- RECORDS FOR THIS TASK
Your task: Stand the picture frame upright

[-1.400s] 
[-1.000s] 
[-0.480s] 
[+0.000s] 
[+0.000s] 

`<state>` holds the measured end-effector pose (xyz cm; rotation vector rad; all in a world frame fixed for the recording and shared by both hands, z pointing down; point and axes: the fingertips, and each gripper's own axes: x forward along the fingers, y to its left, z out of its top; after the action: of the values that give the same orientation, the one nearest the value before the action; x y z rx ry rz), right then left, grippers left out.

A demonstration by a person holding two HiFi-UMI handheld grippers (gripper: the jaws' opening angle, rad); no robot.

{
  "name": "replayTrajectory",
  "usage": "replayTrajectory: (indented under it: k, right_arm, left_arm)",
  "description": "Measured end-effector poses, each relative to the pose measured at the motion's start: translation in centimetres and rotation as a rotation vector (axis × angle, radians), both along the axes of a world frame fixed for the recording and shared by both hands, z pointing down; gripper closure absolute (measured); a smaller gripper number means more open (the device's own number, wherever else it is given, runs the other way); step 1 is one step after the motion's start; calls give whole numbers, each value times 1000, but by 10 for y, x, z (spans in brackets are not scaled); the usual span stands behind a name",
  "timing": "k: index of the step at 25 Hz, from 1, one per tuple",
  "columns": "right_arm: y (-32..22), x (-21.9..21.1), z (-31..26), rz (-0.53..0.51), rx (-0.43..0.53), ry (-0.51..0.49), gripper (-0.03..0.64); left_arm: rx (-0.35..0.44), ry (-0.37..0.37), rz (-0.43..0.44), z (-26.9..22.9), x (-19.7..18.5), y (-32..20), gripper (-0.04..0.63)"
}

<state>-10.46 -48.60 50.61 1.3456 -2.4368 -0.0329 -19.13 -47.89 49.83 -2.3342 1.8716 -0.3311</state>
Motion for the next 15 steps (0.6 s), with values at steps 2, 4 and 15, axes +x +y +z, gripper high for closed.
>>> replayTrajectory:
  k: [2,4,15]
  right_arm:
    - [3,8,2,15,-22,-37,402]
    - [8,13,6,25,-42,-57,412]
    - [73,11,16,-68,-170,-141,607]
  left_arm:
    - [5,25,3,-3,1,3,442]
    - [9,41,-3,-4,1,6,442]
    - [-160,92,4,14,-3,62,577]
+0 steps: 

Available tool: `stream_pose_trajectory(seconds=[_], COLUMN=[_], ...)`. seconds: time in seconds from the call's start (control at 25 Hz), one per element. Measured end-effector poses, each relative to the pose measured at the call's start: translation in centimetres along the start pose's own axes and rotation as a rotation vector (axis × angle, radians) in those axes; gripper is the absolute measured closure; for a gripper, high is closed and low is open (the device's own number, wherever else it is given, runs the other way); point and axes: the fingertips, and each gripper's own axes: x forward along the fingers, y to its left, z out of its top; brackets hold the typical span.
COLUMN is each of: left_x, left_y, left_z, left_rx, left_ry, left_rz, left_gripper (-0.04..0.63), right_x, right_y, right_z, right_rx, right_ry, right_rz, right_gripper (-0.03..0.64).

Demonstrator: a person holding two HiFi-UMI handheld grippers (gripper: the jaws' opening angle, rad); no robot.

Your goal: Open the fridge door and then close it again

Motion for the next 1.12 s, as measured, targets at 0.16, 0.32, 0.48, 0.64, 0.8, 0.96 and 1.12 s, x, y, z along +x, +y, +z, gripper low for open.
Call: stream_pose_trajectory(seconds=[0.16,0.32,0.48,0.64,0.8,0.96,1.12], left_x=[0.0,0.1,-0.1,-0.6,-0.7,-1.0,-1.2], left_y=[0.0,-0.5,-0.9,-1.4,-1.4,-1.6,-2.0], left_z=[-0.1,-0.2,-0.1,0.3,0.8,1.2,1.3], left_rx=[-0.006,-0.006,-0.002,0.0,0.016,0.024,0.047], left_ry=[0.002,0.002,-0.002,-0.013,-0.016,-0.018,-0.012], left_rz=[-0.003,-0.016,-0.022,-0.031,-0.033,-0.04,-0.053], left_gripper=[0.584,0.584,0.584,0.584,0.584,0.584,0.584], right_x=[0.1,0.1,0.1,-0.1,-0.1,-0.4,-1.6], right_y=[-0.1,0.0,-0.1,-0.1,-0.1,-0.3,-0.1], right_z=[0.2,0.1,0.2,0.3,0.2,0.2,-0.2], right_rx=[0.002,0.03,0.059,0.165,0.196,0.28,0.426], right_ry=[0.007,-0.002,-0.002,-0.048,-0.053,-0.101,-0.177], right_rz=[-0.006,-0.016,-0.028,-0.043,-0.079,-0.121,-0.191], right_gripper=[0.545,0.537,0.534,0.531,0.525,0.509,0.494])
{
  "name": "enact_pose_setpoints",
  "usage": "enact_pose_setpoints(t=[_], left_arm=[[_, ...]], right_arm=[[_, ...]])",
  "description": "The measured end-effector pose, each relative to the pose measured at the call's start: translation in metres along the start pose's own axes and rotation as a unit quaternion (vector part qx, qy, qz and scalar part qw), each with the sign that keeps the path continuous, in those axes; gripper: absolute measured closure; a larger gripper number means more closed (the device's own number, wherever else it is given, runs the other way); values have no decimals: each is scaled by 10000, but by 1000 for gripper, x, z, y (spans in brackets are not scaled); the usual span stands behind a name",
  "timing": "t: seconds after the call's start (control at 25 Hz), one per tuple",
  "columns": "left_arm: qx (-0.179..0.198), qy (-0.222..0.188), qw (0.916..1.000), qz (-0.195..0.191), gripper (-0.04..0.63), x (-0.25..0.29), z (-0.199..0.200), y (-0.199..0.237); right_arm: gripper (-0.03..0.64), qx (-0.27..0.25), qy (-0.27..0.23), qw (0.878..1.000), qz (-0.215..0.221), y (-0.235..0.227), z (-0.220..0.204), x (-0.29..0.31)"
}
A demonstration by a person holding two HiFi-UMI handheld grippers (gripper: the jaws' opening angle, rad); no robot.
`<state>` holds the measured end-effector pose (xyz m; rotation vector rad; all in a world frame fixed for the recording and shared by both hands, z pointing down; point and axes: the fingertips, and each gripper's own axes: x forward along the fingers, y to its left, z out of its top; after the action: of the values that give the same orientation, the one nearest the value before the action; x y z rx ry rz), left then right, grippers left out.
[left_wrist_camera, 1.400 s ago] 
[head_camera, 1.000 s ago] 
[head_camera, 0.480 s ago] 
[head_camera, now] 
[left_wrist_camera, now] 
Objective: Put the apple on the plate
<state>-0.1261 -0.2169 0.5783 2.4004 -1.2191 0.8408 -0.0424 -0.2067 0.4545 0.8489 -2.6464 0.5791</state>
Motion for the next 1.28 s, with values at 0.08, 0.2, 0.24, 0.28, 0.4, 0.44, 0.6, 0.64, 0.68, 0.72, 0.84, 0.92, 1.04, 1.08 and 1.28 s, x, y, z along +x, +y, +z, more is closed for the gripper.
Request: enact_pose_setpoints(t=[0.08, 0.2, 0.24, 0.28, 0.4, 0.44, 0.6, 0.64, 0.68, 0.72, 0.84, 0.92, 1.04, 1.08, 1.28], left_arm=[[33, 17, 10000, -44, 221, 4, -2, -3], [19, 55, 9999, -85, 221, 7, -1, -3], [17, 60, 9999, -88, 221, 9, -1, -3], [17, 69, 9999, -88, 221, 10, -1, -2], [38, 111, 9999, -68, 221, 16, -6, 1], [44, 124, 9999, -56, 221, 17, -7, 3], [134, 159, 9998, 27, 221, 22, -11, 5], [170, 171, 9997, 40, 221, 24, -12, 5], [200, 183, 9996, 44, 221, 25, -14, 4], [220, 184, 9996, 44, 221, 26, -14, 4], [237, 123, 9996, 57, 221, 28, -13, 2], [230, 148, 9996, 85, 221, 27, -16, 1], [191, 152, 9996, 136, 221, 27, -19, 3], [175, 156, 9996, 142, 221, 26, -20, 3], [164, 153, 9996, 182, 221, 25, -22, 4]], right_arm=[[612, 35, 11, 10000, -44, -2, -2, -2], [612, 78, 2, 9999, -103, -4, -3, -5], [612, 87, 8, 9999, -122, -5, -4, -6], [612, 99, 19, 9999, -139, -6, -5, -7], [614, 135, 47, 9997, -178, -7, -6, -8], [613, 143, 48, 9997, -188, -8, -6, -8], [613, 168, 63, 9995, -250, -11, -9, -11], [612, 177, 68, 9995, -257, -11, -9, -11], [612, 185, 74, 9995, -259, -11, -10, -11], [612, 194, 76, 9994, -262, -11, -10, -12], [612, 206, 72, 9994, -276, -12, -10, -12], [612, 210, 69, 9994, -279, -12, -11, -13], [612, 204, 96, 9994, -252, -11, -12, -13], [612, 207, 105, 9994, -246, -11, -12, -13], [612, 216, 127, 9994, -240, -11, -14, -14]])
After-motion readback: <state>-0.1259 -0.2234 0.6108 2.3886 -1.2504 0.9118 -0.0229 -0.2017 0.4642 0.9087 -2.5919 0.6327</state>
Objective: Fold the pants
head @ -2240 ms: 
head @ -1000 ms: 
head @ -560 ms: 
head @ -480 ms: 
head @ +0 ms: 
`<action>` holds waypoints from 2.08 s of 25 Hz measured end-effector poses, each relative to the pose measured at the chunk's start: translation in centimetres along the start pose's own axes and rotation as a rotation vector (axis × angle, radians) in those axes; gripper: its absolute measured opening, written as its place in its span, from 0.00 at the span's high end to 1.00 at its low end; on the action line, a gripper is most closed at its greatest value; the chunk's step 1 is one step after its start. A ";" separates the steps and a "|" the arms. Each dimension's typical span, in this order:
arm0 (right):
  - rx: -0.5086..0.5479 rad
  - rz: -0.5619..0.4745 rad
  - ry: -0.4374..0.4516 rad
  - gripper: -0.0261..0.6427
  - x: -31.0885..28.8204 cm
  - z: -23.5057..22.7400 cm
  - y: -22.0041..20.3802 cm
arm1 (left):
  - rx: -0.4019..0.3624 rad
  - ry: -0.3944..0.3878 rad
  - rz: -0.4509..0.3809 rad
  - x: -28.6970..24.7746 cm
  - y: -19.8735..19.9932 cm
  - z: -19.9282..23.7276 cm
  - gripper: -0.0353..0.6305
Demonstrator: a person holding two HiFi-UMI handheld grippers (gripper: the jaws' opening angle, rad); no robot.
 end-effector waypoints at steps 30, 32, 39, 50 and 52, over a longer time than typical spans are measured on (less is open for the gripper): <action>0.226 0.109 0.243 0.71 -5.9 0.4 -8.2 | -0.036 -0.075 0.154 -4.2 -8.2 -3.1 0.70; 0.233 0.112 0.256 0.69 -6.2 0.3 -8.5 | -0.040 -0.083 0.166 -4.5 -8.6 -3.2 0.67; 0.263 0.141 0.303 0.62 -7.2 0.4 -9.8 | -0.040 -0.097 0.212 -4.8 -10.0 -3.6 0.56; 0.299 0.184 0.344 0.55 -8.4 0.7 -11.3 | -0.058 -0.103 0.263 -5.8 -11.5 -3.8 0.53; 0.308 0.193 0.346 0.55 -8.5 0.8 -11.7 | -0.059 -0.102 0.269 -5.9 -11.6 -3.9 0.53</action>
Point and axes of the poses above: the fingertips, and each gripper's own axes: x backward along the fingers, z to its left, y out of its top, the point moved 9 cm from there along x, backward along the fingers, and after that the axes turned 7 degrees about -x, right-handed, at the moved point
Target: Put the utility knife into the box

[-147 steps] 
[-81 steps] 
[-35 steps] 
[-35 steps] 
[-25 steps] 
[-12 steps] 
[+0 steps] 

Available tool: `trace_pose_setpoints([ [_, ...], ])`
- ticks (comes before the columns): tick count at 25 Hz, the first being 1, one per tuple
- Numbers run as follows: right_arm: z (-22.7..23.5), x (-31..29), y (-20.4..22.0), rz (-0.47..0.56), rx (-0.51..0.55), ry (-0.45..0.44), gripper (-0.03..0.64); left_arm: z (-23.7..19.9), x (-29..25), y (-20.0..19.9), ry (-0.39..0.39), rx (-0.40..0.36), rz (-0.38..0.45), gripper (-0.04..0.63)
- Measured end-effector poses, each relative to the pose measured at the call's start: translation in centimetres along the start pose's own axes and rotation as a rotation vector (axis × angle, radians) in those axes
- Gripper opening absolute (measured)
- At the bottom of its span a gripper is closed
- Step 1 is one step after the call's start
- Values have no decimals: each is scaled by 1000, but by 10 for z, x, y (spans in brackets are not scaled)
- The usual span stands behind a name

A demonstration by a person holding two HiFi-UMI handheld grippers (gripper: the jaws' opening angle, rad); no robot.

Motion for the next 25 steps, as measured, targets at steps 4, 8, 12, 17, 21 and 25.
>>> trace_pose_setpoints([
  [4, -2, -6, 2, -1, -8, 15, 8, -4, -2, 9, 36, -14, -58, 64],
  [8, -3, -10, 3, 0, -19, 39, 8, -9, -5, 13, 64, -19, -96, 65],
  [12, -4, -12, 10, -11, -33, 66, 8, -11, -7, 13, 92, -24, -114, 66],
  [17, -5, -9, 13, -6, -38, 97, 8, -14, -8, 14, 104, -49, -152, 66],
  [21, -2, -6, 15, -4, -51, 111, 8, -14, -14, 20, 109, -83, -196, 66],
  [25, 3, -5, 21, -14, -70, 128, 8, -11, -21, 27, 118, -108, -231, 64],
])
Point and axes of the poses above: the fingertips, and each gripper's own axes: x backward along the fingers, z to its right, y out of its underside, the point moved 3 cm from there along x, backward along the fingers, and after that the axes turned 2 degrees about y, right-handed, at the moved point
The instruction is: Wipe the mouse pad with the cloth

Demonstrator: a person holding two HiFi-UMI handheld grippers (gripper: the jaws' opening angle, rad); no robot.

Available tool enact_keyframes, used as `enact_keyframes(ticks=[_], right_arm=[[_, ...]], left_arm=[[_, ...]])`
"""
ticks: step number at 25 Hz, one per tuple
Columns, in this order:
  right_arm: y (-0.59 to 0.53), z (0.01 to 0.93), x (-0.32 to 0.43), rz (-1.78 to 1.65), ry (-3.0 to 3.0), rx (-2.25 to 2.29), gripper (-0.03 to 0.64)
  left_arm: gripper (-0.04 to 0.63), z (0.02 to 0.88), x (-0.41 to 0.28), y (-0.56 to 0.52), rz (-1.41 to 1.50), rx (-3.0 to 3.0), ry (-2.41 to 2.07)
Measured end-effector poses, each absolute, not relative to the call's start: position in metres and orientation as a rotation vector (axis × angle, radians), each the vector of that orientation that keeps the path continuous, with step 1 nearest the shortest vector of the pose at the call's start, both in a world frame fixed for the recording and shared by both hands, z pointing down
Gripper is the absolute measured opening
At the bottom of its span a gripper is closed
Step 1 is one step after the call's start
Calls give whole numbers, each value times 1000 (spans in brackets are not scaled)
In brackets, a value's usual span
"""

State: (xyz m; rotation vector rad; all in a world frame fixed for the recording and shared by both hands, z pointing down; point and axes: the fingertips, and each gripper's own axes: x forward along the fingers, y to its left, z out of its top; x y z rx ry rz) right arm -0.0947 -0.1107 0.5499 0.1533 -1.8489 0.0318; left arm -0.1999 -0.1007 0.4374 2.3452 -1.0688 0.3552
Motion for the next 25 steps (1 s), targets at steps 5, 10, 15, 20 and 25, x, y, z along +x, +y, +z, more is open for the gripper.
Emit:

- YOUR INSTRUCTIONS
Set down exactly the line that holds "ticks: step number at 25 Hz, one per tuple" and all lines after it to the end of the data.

- OUTPUT OF THE TASK
ticks: step number at 25 Hz, one per tuple
Columns, in this order:
  right_arm: y (-0.59 to 0.53), z (0.01 to 0.93), x (-0.32 to 0.43), rz (-1.78 to 1.65), ry (-3.0 to 3.0), rx (-2.25 to 2.29), gripper (-0.03 to 0.64)
  left_arm: gripper (-0.04 to 0.63), z (0.02 to 0.88), x (-0.41 to 0.28), y (-0.56 to 0.52), rz (-1.41 to 1.50), rx (-3.0 to 3.0), ry (-2.41 to 2.07)
Measured end-effector poses, each absolute, not relative to the call's start: position in metres and orientation as a rotation vector (axis × angle, radians), each the vector of that orientation that keeps the path continuous, with step 1 nearest the shortest vector of the pose at the call's start, both in a world frame fixed for the recording and shared by both hands, z pointing down
Gripper is the absolute measured opening
At the bottom of its span a gripper is closed
Step 1 is one step after the call's start
Calls give whole numbers, each value times 1000 (spans in brackets are not scaled)
In brackets, a value's usual span
"""

State: (xyz m; rotation vector rad; all in a world frame fixed for the recording and shared by both hands, z pointing down; point and axes: the fingertips, and each gripper's own axes: x forward along the fingers, y to its left, z out of its top; x y z rx ry rz) right arm -0.0947 -0.1107 0.5499 0.1533 -1.8489 0.0318; left arm -0.1999 -0.1007 0.4374 2.3452 -1.0688 0.3552
Motion for the next 25 steps (1 s), targets at steps 5, 10, 15, 20 and 25, x, y, z along +x, +y, +z, more is open for the gripper.
Emit:

The exercise was worked through completely.